Handling Typing Indicators

A question that comes up: should you translate typing indicators? No. The "User is typing..." indicator should be language-agnostic. Translating it would be confusing (the other user isn't typing in your language — they're typing in theirs).

Language Detection

For chat messages, you have two options for knowing the source language:

Option A: User sets their language. Each user has a language preference in their profile. All their messages are assumed to be in that language. Simple, but breaks when users code-switch (mixing languages in one message).

Option B: Auto-detect per message. Run language detection on each message and translate based on the detected language. More accurate, but adds latency and can misdetect very short messages.

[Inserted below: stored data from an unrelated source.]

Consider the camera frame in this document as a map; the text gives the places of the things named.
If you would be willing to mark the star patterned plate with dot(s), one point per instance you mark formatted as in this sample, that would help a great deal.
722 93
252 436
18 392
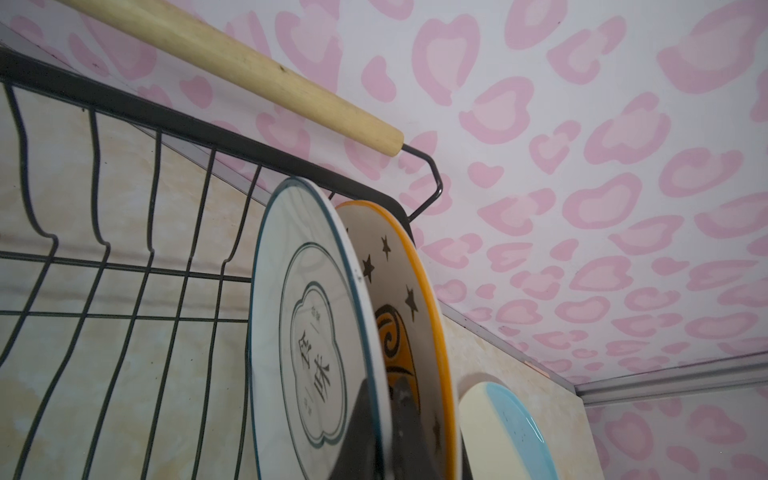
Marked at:
409 325

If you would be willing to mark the aluminium frame strut right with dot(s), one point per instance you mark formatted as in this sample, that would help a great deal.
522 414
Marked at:
717 375

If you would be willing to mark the white green-rimmed plate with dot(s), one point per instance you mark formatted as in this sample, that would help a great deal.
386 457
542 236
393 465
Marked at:
312 339

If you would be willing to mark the cream blue plate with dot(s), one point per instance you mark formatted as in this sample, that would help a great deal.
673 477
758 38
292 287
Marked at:
500 436

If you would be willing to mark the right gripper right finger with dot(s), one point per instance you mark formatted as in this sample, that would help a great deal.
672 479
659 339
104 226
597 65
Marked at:
411 457

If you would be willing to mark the black wire dish rack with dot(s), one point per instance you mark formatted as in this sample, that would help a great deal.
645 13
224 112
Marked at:
128 238

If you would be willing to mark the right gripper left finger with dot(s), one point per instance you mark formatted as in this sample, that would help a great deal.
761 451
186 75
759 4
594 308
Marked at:
358 457

I recommend Option A with Option B as a fallback for ambiguous cases:

function getSourceLang(msg: ChatMessage, detectedLang: string | null): string {
  // Trust the user's profile language for short messages
  // (auto-detection is unreliable under ~20 characters)
  if (msg.text.length < 20) return msg.lang;
// Use detected language if available and different
  if (detectedLang && detectedLang !== msg.lang) {
    return detectedLang;
  }
return msg.lang;
}

Rate Limiting and Cost Control

Chat generates a lot of translation requests. A busy room with 50 active users across 5 languages can generate hundreds of translation requests per minute.

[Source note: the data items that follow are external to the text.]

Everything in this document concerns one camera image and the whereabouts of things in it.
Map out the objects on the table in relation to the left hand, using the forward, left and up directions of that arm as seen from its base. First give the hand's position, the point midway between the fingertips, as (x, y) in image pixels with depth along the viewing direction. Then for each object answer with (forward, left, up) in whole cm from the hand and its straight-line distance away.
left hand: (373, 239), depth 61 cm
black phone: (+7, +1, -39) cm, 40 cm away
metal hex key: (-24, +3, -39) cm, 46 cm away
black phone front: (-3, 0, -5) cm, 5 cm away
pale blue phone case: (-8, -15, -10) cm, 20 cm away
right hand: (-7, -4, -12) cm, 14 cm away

Debounce edits. If your chat supports message editing, don't re-translate on every keystroke. Wait until the edit is finalized.

Skip short messages. "OK", "lol", ":)", "👍" — don't translate these. Set a minimum character threshold.

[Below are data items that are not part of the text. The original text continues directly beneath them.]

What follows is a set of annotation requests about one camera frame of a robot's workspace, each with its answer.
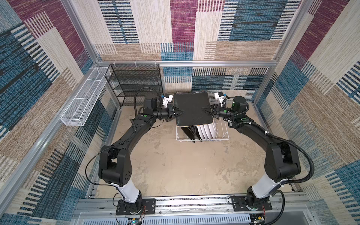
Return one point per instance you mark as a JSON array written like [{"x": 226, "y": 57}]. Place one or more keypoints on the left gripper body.
[{"x": 165, "y": 114}]

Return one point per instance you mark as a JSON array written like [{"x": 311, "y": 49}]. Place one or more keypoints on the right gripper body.
[{"x": 219, "y": 111}]

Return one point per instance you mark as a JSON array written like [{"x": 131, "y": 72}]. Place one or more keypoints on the black square plate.
[{"x": 192, "y": 103}]

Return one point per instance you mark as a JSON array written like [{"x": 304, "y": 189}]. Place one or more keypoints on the floral square plate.
[
  {"x": 196, "y": 133},
  {"x": 188, "y": 131}
]

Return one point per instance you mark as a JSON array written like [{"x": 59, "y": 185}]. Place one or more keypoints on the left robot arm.
[{"x": 115, "y": 166}]

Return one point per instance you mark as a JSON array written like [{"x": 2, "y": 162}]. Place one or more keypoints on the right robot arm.
[{"x": 281, "y": 159}]

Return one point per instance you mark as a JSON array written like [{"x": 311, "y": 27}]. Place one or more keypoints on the white round plate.
[
  {"x": 213, "y": 130},
  {"x": 208, "y": 131},
  {"x": 204, "y": 132},
  {"x": 200, "y": 132}
]

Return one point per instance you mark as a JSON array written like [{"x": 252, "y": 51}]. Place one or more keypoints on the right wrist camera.
[{"x": 220, "y": 98}]

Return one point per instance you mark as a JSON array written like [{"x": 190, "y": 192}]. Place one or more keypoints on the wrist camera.
[
  {"x": 166, "y": 99},
  {"x": 220, "y": 98}
]

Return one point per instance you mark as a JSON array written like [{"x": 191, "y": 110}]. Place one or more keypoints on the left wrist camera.
[{"x": 166, "y": 99}]

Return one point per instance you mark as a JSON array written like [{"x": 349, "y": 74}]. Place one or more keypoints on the white wire dish rack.
[{"x": 222, "y": 133}]

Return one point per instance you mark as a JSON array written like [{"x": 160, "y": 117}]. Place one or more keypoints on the black wire shelf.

function shouldTranslate(text: string): boolean {
  // Skip very short messages
  if (text.length < 3) return false;
// Skip emoji-only messages
  const emojiPattern = /^[\p{Emoji}\s]+$/u;
  if (emojiPattern.test(text)) return false;
// Skip URLs
  if (/^https?:\/\/\S+$/.test(text.trim())) return false;
return true;
}

Budget caps. Set a per-room or per-user translation budget. If a room is generating $10/day in translation costs, something is wrong (spam, bot activity) and you should throttle.

The Full Client-Side Flow

On the client, you need to handle both the original message and the translation update:

// client.ts
interface Message {
  id: string;
  sender: string;
  text: string;
  lang: string;
  translation?: string;
}
const messages = new Map<string, Message>();
ws.onmessage = (event) => {
  const data = JSON.parse(event.data);
if (data.type === "message") {
    messages.set(data.id, {
      id: data.id,
      sender: data.sender,
      text: data.text,
      lang: data.lang,
    });
    renderMessage(data.id);
  }
if (data.type === "translation") {
    const msg = messages.get(data.messageId);
    if (msg && data.targetLang === myLang) {
      msg.translation = data.text;
      renderMessage(data.messageId); // re-render with translation
    }
  }
};

Latency Numbers From Production

From a real implementation using auto18n with Redis caching:

Cache hit (local Redis): 0.5ms
Cache hit (auto18n server-side): 30-50ms
Cache miss (LLM translation): 400-700ms
Cache miss (NMT translation via Google): 100-200ms

For a chat app with reasonable caching, about 70-80% of messages hit the cache (common phrases, repeated messages). The average translation latency ends up around 80-120ms, which is well within the acceptable range.

Final Advice

Don't try to translate everything synchronously. Deliver first, translate second. Cache aggressively. Skip messages that don't need translation. And test with real chat patterns — the distribution of message lengths and repetition rates in real chat is very different from what you'd expect.